The similarities include the
sort,
stats1 (analog of
RecordStream’s
collate), and
delta operations, as well
as
filter and
put, and pretty-print formatting.
stats_m: A third source of lineage is my Python
stats_m
module. This includes simple single-pass algorithms which form Miller’s
stats1 and
stats2 subcommands.
SQL: Fourthly, Miller’s
group-by command
name is from SQL, as is the term
aggregate.
Added value:
Miller’s added values include:
- Name-indexing, compared to the Unix toolkit’s positional indexing.
- Raw speed, compared to awk, RecordStream, stats_m, or various other kinds of Python/Ruby/etc. scripts one can easily create.
- Ability to handle text files on the Unix pipe, without need for creating database tables, compared to SQL databases.

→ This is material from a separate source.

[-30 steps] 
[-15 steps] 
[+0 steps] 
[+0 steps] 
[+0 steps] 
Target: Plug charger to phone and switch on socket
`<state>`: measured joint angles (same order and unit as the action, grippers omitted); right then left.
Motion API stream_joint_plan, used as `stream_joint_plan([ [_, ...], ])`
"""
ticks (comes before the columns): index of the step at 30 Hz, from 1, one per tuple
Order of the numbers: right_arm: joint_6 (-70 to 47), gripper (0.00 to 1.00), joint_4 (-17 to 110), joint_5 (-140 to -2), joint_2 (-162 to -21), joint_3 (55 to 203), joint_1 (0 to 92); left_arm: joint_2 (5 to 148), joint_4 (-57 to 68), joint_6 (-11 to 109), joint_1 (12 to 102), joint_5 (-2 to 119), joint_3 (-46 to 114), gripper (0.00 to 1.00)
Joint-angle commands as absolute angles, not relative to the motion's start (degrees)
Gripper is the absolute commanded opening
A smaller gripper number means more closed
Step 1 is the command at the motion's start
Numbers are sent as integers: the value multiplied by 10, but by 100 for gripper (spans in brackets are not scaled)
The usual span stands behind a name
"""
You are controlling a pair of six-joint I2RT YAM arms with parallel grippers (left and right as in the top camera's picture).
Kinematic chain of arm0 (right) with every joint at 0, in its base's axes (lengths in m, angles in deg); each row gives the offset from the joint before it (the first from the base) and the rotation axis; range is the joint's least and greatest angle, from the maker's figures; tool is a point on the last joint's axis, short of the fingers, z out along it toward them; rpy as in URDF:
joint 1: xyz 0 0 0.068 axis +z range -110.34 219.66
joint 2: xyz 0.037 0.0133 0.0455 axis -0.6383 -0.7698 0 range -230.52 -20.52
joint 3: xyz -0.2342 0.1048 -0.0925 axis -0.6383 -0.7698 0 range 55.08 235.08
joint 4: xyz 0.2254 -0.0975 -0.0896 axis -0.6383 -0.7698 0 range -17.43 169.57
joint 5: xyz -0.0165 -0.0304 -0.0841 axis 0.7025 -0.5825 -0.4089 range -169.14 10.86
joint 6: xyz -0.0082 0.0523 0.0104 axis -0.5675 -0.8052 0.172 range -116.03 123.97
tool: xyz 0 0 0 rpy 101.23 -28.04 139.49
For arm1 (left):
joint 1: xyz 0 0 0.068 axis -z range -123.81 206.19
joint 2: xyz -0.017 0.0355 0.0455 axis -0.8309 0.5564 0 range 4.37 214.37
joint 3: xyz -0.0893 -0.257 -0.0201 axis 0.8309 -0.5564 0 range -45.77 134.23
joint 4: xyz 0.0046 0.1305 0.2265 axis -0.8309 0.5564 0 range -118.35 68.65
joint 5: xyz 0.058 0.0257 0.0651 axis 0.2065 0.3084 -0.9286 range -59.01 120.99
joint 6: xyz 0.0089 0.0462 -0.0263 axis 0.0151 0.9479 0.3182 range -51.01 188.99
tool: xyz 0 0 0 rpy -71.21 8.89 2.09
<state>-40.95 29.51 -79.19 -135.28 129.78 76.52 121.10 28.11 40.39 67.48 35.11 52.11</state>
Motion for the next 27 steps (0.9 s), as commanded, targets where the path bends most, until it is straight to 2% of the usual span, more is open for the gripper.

jq: Miller does for name-indexed text what
jq does for JSON. If you’re
not already familiar with
jq, please
check it out!.
What about DOTADIW? One of the key points of the
Unix philosophy is
that a tool should do one thing and do it well. Hence
sort and
cut do just one thing. Why does Miller put
awk-like
processing, a few SQL-like operations, and statistical reduction all into one
tool (see also
Reference)? This is a fair
question. First note that many standard tools, such as
awk and
perl, do quite a few things — as does
jq. But I could
have pushed for putting format awareness and name-indexing options into
cut,
awk, and so on (so you could do
cut -f
hostname,uptime or
awk '{sum += $x*$y}END{print sum}'). Patching
cut,
sort, etc. on multiple operating systems is a
non-starter in terms of uptake. Moreover, it makes sense for me to have Miller
be a tool which collects together format-aware record-stream processing into
one place, with good reuse of Miller-internal library code for its various
features.
No, really, why one more command-line data-manipulation
tool? I wrote Miller because I was frustrated with tools like
grep,
sed, and so on being
line-aware without being
format-aware. The single most poignant example I can think of is seeing
people grep data lines out of their CSV files and sadly losing their header
lines. While some lighter-than-SQL processing is very nice to have, at core I
wanted the format-awareness of
RecordStream combined
with the raw speed of the Unix toolkit. Miller does precisely that.